We climb into the Caravan’s cockpit and call for permission to start the engine, glancing uneasily at each other while we await the answer. We’re cleared to start. That’s one hurdle crossed. Two minutes later, we call for permission to taxi, sweating through another interminable silence before approval is granted. That’s two. We taxi with trepidation between airplanes and soldiers, passing right under the control tower’s windows en route to the runway. At the hold short point, we call for clearance to take off. Again, the wait. My heart is pounding. Any second, I expect to hear the shouts, see the soldiers running and hear the order to cut the engine. Cindy and I shoot each other another look. After what seems like an eternity, the radio crackles. We have permission to leave. “Let’s get out of here,” Cindy says as she puts the throttle forward.
Now all we have to do is navigate through the volcanoes—on instruments. But suddenly that doesn’t seem so bad.

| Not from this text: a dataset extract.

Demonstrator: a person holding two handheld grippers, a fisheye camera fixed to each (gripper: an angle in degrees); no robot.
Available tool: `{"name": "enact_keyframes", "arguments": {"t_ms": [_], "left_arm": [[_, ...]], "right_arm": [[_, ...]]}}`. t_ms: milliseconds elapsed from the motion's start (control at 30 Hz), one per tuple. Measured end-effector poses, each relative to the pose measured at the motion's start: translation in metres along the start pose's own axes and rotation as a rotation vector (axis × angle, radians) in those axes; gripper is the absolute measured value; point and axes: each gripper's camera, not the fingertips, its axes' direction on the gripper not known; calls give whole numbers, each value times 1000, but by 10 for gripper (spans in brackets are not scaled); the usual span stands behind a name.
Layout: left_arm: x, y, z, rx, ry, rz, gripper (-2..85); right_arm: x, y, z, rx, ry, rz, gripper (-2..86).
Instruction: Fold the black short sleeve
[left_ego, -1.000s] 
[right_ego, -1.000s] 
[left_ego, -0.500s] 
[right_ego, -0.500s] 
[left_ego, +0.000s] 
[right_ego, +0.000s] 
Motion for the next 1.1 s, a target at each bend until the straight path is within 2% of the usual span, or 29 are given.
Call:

A few days later, I’m at the international airport in Accra, Ghana, looking at a beautiful Delta Airlines 767 whose next stop is John F. Kennedy airport in New York. It’s been a long time since I’ve appreciated seeing a piece of America—or the prospect of a direct, nonstop airline flight—quite so much. The mere fact that Delta now offers direct service to Ghana, Senegal and South Africa—the first American carrier to provide direct service to Africa since the days of Pan Am—says a lot about how far Africa has developed as a business and tourist destination. But taken as a whole, it’s still an untamed continent, with vast stretches of inaccessible land and a paucity of reliable roads and infrastructure. Not to mention a breathtaking amount of conflict, violence and poverty.
And yet … I understand why pilots love flying in Africa. Yes, there’s danger, discomfort and risk, and the poverty and violence can be exhausting to even witness, let alone confront. We have no idea how safe and comfortable we truly are here. Even in the course of a month, I found myself newly appreciative of things I should be grateful for every day but too often take for granted. And while most of those items involve basics like safety, money, running water, health, civil rights and peace, they also include the simple luxuries of paved, straight runways more than 1,500 feet long and the wonders of weather forecasting and flight service support a mere reliable phone line away.
But to fly in places where people’s survival depends on your actions is profoundly rewarding. And in terms of educational adventure, Africa is hard to top. Even as difficult as some of my time there was, I’d still go back. For there are few untamed places left in the world. And Africa is like all wild and untamed things—vivid, stark, beautiful, dangerous, challenging, unpredictable, uncomfortable, breathtaking … and utterly unforgettable.